In John Harris’ “Mission Unlistenable”, published in The Guardian, the author tackles one of the most perplexing albums of the 1960s. This album, he states, features ‘a discordant racket, all biscuit-tin drums and guitars that alternately clang and squall’[1]. The album is Captain Beefheart’s 1969 album, Trout Mask Replica, and it has continually attracted criticism since its release[2]. Yet, beneath the clatter and the noise there resides something unique.

The ‘clang and squall’ was not, as suggested, due to incompetent musicians[3]. Beefheart, or rather, Don Van Vilet, wanted to break the monotony of popular music and ‘the prevailing norms… of contemporary society’[4]. As it continues to influence bands[5], and advanced Rock as a genre[6], criticising Trout Mask on its musical merit might be missing the point.

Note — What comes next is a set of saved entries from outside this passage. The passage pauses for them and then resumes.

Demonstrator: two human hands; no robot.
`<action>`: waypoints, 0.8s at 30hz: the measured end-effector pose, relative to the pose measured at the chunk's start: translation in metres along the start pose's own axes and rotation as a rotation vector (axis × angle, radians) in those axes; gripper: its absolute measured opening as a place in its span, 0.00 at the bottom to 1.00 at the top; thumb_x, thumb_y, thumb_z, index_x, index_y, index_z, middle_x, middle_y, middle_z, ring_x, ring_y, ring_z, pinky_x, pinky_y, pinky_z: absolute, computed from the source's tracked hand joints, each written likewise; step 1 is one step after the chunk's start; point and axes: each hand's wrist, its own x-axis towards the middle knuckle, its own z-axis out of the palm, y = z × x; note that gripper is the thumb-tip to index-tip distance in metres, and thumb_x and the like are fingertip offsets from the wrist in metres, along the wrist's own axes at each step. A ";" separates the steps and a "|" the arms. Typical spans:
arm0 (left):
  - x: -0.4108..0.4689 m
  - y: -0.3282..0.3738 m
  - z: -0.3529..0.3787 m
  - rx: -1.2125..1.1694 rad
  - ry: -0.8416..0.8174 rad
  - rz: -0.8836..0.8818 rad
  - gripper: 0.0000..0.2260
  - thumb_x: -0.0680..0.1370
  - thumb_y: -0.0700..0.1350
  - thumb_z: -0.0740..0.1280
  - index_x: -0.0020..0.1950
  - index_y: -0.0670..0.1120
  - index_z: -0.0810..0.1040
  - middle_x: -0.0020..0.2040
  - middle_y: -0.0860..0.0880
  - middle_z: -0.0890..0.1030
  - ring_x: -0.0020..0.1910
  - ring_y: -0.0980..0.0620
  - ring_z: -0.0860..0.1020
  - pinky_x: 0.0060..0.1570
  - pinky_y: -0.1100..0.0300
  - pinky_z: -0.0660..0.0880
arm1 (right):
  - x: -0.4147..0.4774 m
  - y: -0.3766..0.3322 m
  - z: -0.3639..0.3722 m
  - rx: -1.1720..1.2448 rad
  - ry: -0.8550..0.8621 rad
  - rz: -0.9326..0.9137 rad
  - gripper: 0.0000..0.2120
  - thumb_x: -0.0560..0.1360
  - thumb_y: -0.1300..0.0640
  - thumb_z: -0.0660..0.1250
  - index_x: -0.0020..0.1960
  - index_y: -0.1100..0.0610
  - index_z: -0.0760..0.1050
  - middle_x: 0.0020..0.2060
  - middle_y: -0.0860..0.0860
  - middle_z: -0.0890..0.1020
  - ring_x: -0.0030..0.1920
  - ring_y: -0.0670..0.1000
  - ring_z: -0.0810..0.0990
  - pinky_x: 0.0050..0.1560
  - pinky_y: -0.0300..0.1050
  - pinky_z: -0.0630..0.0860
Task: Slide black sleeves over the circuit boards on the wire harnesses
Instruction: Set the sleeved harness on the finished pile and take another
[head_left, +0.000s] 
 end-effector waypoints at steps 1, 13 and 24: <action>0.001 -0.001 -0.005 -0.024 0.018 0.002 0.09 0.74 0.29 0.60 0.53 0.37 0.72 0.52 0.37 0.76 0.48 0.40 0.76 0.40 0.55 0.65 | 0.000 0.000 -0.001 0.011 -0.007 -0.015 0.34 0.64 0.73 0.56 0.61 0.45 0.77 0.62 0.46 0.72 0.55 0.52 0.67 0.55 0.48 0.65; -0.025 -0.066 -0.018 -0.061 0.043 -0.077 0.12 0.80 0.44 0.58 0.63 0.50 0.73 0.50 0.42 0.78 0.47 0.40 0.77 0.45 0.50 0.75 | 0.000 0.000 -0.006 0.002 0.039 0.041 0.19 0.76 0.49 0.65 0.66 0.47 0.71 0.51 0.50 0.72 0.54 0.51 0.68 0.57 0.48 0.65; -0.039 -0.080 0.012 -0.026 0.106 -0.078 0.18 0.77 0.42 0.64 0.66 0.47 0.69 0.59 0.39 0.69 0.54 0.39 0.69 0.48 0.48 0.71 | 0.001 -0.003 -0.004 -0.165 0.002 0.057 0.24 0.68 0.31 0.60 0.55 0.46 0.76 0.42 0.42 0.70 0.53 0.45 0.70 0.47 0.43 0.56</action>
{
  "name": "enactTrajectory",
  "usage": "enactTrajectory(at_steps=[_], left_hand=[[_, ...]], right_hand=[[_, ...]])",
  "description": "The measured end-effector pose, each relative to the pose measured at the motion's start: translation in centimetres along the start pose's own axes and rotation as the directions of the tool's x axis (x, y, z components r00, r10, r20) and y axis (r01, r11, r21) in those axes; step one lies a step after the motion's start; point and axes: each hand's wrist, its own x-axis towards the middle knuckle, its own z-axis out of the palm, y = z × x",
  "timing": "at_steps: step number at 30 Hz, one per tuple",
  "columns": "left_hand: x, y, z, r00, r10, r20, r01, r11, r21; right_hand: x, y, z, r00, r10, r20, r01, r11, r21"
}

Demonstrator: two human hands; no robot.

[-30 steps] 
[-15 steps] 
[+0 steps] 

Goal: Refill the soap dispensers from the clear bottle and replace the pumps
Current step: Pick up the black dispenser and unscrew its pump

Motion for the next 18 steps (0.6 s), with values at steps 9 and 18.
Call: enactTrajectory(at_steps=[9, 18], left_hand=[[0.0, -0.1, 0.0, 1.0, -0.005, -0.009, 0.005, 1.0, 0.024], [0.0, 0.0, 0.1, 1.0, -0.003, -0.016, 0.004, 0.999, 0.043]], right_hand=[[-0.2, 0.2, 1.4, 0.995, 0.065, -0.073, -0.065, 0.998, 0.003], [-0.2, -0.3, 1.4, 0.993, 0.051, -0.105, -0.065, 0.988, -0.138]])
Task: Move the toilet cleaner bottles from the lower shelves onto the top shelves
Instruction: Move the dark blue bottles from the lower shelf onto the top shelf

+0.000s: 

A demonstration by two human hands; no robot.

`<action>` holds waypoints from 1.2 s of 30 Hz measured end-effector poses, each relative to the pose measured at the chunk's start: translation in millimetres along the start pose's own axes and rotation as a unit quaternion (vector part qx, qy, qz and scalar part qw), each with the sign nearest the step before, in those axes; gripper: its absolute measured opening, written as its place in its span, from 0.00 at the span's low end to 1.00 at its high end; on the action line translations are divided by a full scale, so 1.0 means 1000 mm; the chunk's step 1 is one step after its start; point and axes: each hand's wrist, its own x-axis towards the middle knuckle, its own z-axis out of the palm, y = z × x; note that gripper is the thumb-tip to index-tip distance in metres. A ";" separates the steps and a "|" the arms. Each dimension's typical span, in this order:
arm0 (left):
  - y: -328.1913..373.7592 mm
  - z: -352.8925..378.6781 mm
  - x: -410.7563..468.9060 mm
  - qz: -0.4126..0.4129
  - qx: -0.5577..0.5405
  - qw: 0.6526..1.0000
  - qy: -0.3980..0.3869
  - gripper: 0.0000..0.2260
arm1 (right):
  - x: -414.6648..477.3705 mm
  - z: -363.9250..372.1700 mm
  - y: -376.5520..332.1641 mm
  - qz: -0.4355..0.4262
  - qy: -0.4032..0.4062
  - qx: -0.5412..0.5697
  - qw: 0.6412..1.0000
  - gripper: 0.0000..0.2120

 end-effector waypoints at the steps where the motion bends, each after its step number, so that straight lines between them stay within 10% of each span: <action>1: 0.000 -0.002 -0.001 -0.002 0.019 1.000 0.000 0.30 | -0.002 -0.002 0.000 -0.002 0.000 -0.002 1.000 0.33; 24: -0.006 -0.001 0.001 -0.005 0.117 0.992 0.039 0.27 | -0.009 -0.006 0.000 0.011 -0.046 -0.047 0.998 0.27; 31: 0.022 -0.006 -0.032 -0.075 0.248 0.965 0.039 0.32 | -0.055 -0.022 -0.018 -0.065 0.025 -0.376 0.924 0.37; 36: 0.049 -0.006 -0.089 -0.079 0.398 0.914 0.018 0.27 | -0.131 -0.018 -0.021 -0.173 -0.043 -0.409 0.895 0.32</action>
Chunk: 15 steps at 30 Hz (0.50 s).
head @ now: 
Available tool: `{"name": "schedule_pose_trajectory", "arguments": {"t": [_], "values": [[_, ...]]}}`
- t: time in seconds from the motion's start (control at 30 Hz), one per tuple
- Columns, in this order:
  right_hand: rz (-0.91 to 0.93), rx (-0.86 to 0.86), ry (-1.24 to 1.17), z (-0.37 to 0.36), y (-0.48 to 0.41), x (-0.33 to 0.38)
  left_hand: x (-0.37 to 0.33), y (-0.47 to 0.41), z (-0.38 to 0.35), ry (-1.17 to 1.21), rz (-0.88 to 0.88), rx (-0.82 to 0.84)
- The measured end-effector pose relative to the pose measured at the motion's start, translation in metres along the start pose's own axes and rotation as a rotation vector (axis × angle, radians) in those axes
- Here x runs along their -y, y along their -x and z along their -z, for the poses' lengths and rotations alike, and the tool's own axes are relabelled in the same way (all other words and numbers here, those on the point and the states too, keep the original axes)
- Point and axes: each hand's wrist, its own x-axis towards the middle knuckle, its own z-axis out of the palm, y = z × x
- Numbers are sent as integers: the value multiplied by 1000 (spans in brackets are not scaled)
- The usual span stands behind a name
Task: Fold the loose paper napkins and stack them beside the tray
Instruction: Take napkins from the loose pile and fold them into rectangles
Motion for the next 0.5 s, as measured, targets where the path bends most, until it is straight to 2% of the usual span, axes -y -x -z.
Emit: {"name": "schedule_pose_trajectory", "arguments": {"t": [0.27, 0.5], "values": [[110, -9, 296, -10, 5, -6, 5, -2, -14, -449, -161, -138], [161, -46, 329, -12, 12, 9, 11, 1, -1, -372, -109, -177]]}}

The album is emblematic of the very ideas the ‘60s gave rise to. It is a protest against the humdrum records being produced and sold en masse. It illustrates what can be achieved without high production quality. Stripping music to its basics and refusing to reassemble it produces something truly resonating: chaotic, but beautiful. The rawness of the album in many ways fulfils the 60s’ notion of “being there”[7]: surrounded by sound, and lyrics from poems which seemingly run straight from Vilet’s subconscious. If drugs were seen as way to open the mind whilst challenging conformity[8], Vilet’s music is a tangible representation of these aspirations. Trout Mask is a revolutionary idea, staked against the establishment of musical norms.

But Trout Mask could be reactionary. As Jazz was an established musical genre before “pop culture”, jazzy themes appear to hark back to earlier times. Further, as Trout Mask was a revolt against the contemporary revolutionary musical developments, is it not a reaction? Finally, the album postures to strike against the commercial music industry, whilst itself requiring commercialisation in order to reach a broad market; the album, released by Warner Bros, sold in large quantities[9].

It is hard to imagine an album like this being released in any other decade. Yet, the album was probably before its time. In its continuing ability to shock listeners, the album still seems relevant today in the context of a musical industry still largely constrained by commercial drivers. 


[1] John Harris, “Mission Unlistenable,” The Guardian, August 4, 2006: 5.
[2] Dave Sanjek, “Life in the Fast and Bulbous Lane: Captain Beefheart (1941-2010),” Popular Music and Society 35, no. 2 (2012): 302; Lester Bangs, “Captain Beefheart: Trout Mask Replica,” Rolling Stone, July 26, 1969, accessed September 27, 2016, http://www.rollingstone.com/music/albumreviews/trout-mask-replica-19690726.
[3] This was a myth actually started by Don Van Vilet himself; Dave Sanjek, “Life in the Fast and Bulbous Lane,” 305.
[4] Paul R. Kohl, “Looking Through a Glass Onion: Rock and Roll as a Modern Manifestation of Carnival,” Journal of Popular Culture 27, no. 1 (1993): 157.
[5] John Harris, “Mission Unlistenable,” 5.
[6] Paul R. Kohl, “Looking Through a Glass Onion,” 156.
[7] Arthur Marwick, “Youth Culture and the Cultural Revolution of the Long Sixties,” in Between Marx and Coca-Cola: Youth Cultures in Changing European Societies, 1960-1980, ed. Axel Schildt and Detlef Siegfried (New York: Berghahn Books, 2007), 47.
[8] Gerard DeGroot, The Sixties Unplugged: A Kaleidoscopic History of a Disorderly Decade (London: Pan Macmillan, 2008), 211-214.
[9] D. Sanjek, “Life in the Fast and Bulbous Lane,” 303.